11 minutes
Dive into Git
Git is a decentralized system control system (VCS) created by Linus Torvalds. This is a very powerful and popular tool. It is used for the Linux kernel development (and many other famous projects). It is so appreciated that the kernel developers are now wondering how they survived without it when it did not exist.
With so much praise, I wanted to test this tool. It’s not difficult to tame, however, the way it works is a bit different than other VCS (especially SVN, that I had already used), mainly because of the decentralization that characterizes Git.

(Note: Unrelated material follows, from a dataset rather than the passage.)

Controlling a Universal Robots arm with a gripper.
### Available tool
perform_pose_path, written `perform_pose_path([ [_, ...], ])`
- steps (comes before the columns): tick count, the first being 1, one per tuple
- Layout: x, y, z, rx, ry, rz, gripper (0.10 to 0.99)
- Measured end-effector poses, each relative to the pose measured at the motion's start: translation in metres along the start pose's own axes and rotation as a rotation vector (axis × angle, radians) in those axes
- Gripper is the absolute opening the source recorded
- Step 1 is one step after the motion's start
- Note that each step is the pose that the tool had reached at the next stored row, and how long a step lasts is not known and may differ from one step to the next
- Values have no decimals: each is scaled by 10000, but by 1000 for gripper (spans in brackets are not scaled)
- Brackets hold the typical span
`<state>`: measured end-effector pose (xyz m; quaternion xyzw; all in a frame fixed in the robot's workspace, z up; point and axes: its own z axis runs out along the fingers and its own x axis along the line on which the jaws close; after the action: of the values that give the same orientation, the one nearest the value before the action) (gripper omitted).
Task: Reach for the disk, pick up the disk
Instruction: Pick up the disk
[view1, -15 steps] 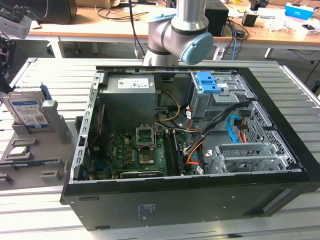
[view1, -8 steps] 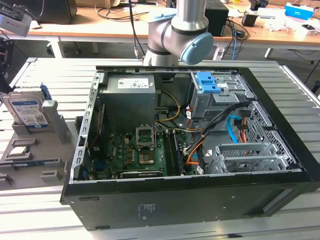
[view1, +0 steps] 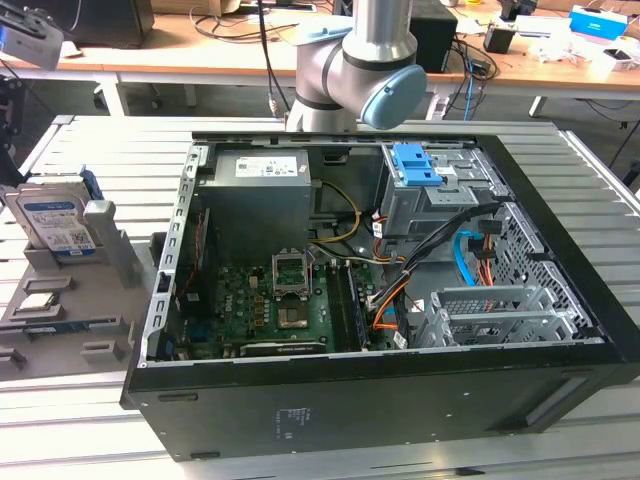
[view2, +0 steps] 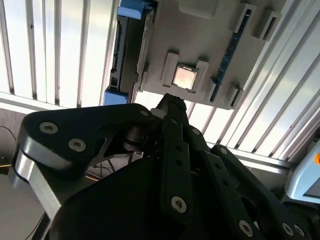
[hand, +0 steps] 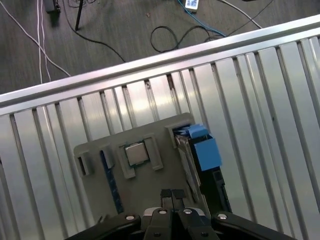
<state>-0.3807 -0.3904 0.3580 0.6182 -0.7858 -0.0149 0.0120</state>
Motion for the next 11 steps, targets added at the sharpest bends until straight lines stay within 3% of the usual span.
perform_pose_path([
  [11, 0, 0, 0, 1, 43, -1125, 106],
])
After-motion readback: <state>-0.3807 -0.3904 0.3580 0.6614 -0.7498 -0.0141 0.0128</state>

Indeed, while most management software versions require a central server to which everyone connects to send and receive changes, Git allows each user to have a local repository that can synchronize with other users. Moreover, it’s completely possible to combine this decentralization with a master server, in order to have a repository that everybody can reach, just like classic centralized VCS.
Understanding Git
Git allows to take snapshots of your project files. Specify which files to back up, and then perform the backup (this is called a commit). When you commit, Git writes a manifest describing how your files look like at this moment. This allows not to save the whole directory each time.
Here’s how to use Git basically.
Create and retrieve repositories
The first thing to do to use Git is to have a Git repository. Two ways: either create or retrieve it.

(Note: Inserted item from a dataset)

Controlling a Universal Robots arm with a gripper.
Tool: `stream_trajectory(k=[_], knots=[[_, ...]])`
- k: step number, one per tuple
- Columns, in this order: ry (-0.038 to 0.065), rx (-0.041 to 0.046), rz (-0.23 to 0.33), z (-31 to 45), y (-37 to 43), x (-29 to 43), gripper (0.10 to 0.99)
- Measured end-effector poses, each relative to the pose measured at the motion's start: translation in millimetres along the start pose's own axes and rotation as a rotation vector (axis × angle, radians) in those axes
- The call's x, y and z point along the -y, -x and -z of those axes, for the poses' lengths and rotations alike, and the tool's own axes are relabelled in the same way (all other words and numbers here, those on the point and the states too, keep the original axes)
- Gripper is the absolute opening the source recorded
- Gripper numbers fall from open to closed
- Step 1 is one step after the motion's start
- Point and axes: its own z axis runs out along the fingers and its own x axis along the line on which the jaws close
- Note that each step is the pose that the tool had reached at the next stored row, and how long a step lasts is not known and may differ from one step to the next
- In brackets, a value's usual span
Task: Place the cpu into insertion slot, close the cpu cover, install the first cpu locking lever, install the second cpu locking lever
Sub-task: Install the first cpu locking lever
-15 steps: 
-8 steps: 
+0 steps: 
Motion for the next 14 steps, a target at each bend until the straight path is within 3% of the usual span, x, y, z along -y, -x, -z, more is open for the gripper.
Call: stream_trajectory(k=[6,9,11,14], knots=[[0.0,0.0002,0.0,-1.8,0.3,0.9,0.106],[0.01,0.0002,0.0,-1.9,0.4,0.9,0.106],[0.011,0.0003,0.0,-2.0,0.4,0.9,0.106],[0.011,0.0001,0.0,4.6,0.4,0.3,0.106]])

**Create a repository: git init
To create a repository, simply run the command git init in the desired directory.
$ cd fake-project
$ ls
README hello.sh
$ git init
Initialized empty Git repository in ~/fake-project/.git/
Get a repository: git clone
You can get a Git repository via the Internet, with the command git clone [URL]. This means that you copy the files from the repository locally, but also the history of commits, branches, etc..
$ git clone git://github.com/octocat/Hello-World.git
Managing Snapshots
Before discussing the commands, you should first understand that a file can have four states:
-
Unversioned
Git ignores this file.
-
In Staging area
The file or file changes will be saved in the next commit.
-
Revised
The file has changed since the last commit, but it is not in the staging area, and therefore will not be updated in the next commit.
-
Committed
The file is saved and has not been modified since.
In summary, we will use git add to put one or more files in the staging area, git status and git diff to see the state and what changes have been made (or not) to files, and finally git commit to save.
Add files in the staging area: git add
Let’s return to our fake-project example. A git status shows us the files state of the repository.
$ git status -s
?? README
?? hello.sh
Question marks indicate that the files are not versioned. To put them in the staging area, we use git add.
$ git add README hello.sh
or
$ git add .
to add all the files from the repository (recursive mode).
A git status confirms that the files are ready to be committed:
$ git status -s
A README
A hello.sh
An important thing to understand: when the files will be committed, they will be in the state they were when the last git add was performed. So, if a file changes after git add, these changes will not be included in the Git snapshot. We should launch a git add again to save the latest file version.
See the files state of the repository: git status
As we saw earlier, git status shows whether the files are ready to be committed, have been modified or deleted.
$ vim README
$ git status
# On branch master
#
# Initial commit
#
# Changes to be committed:
# (use "git rm --cached ..." to unstage)
#
# new file: README
# new file: hello.sh
#
# Changed but not updated:
# (use "git add ..." to update what will be committed)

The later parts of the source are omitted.